1 yıl önceki selde oğlu, gelini ve torunlarını kaybetmişti, sel sularının bastığı evinden güçlükle çıkabildi
Kastamonu'nun Bozkurt ilçesinde 21 Ağustos 2021 tarihinde meydana gelen selde oğlu, gelini ve torunlarını kaybeden baba, 27 Haziran'da yaşanan sel afetinde çocukları ile aynı kaderi yaşamaktan korktuğunu ifade etti.

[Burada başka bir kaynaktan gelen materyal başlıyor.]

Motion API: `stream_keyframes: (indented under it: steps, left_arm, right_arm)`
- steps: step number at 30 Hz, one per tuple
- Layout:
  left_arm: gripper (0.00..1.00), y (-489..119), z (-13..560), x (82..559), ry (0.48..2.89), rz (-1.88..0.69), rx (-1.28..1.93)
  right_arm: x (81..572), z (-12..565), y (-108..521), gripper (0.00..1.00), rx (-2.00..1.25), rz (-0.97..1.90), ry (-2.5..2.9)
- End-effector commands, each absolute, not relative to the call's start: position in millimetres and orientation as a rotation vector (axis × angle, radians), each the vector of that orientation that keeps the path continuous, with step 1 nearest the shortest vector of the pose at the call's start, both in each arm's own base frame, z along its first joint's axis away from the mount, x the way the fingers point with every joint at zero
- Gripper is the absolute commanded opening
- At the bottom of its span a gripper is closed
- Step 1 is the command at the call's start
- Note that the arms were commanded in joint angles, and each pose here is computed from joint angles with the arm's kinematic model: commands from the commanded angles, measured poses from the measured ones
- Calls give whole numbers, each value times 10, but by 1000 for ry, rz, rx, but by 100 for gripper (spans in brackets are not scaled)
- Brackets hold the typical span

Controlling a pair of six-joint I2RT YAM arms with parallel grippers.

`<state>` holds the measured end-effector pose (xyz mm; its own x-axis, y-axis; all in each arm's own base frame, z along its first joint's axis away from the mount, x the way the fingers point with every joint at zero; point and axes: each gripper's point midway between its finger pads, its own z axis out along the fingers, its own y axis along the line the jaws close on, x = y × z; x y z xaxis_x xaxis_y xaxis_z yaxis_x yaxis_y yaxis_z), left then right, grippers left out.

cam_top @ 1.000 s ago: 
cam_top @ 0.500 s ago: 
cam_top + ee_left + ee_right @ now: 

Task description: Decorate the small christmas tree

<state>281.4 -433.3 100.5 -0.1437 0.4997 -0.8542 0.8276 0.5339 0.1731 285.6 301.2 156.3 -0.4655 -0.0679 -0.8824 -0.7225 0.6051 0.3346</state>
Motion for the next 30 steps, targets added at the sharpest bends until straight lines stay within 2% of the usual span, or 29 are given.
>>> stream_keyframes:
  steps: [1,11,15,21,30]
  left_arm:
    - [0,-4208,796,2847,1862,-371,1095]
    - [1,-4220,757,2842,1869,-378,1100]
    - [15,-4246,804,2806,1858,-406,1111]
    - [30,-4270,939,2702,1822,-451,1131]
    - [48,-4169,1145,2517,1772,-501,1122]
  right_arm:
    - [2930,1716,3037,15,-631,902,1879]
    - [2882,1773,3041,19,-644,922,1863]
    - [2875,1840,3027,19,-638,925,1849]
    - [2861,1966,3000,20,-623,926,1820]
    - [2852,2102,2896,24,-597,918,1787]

Kastamonu'nun Bozkurt ilçesinde 21 Ağustos 2021 tarihinde meydana gelen selde oğlu, gelini ve torunlarını kaybeden baba, 27 Haziran'da yaşanan sel afetinde çocukları ile aynı kaderi yaşamaktan korktuğunu ifade etti.

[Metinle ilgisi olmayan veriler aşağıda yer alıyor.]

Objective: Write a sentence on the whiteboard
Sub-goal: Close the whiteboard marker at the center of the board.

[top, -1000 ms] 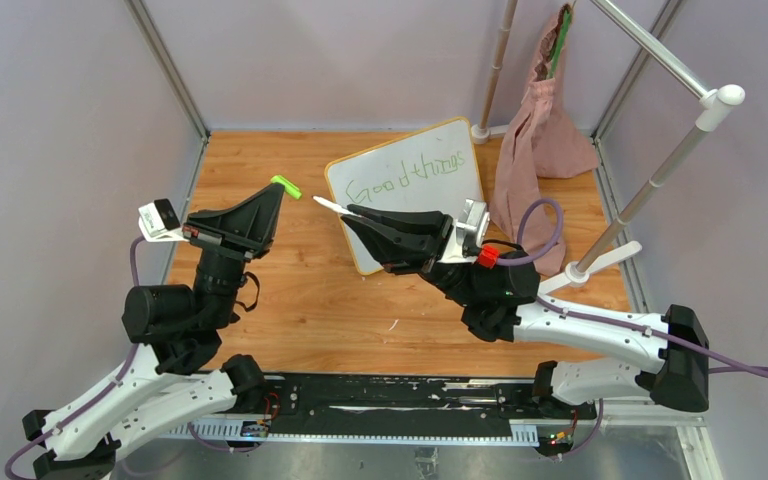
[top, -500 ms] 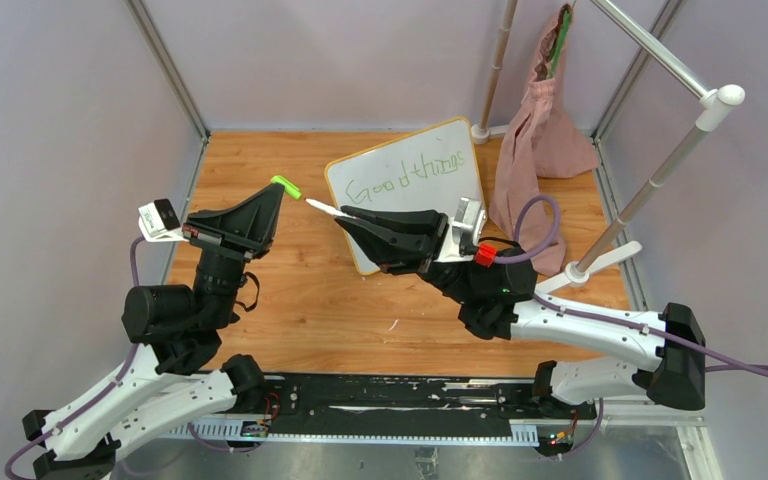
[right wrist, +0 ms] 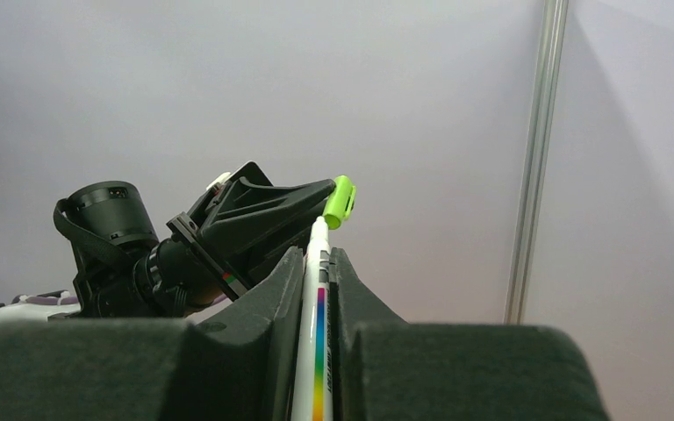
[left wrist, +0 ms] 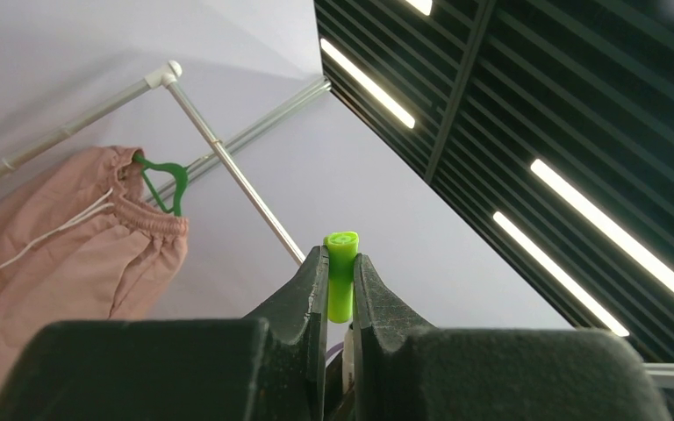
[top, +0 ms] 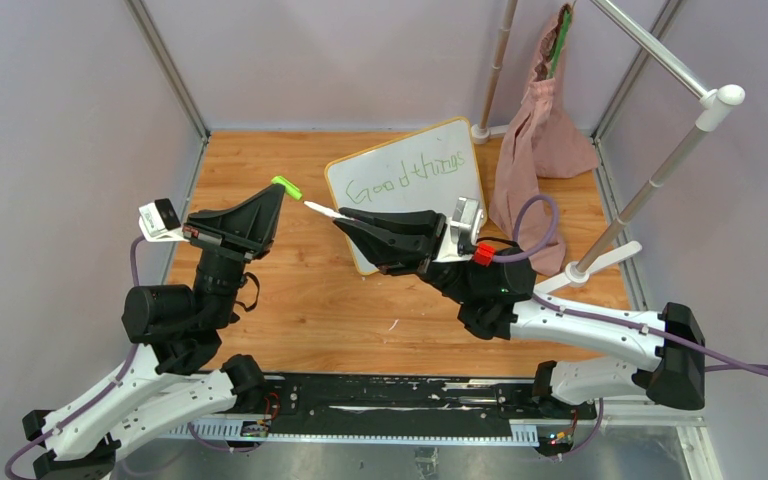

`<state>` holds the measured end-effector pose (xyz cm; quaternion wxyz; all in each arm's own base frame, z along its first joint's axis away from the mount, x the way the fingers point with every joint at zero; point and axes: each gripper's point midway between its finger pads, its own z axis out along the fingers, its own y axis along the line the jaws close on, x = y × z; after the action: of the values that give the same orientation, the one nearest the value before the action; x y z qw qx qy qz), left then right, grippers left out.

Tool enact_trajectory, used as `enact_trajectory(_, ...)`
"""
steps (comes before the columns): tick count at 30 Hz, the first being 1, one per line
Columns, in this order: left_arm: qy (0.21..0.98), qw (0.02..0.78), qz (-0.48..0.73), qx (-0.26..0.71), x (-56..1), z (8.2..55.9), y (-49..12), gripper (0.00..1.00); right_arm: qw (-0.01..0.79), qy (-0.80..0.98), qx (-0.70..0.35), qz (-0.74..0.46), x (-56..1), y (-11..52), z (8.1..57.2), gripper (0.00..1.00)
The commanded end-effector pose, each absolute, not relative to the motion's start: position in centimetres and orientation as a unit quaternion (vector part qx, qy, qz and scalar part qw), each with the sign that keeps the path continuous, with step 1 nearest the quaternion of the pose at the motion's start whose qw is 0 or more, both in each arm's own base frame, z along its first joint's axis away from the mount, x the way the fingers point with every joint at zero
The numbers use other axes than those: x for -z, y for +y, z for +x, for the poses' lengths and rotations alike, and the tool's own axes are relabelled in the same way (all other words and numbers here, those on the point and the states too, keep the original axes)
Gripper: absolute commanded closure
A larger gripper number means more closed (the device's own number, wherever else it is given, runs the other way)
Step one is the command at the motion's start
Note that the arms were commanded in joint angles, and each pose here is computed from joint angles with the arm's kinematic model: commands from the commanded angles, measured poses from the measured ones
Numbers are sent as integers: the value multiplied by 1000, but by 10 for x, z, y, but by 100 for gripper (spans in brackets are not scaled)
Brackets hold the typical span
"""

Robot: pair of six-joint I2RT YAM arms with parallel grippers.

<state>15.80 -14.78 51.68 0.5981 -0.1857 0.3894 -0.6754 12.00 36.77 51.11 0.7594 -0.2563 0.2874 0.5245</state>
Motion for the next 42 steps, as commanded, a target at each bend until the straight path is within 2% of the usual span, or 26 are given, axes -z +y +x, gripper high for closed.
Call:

Kastamonu'nun Bozkurt ilçesinde 27 Haziran'da etkili olan kuvvetli sağanak yağış sonrasında yaşanan selde Ezine Çayı'nın istinat duvarının yıkılması neticesinde, Hamdi Kalabalık'ın evini sel suları bastı. Sel anında büyük korku yaşayan Hamdi Kalabalık, oğlu ile birlikte sel sularından geçerek evden çıkabildi.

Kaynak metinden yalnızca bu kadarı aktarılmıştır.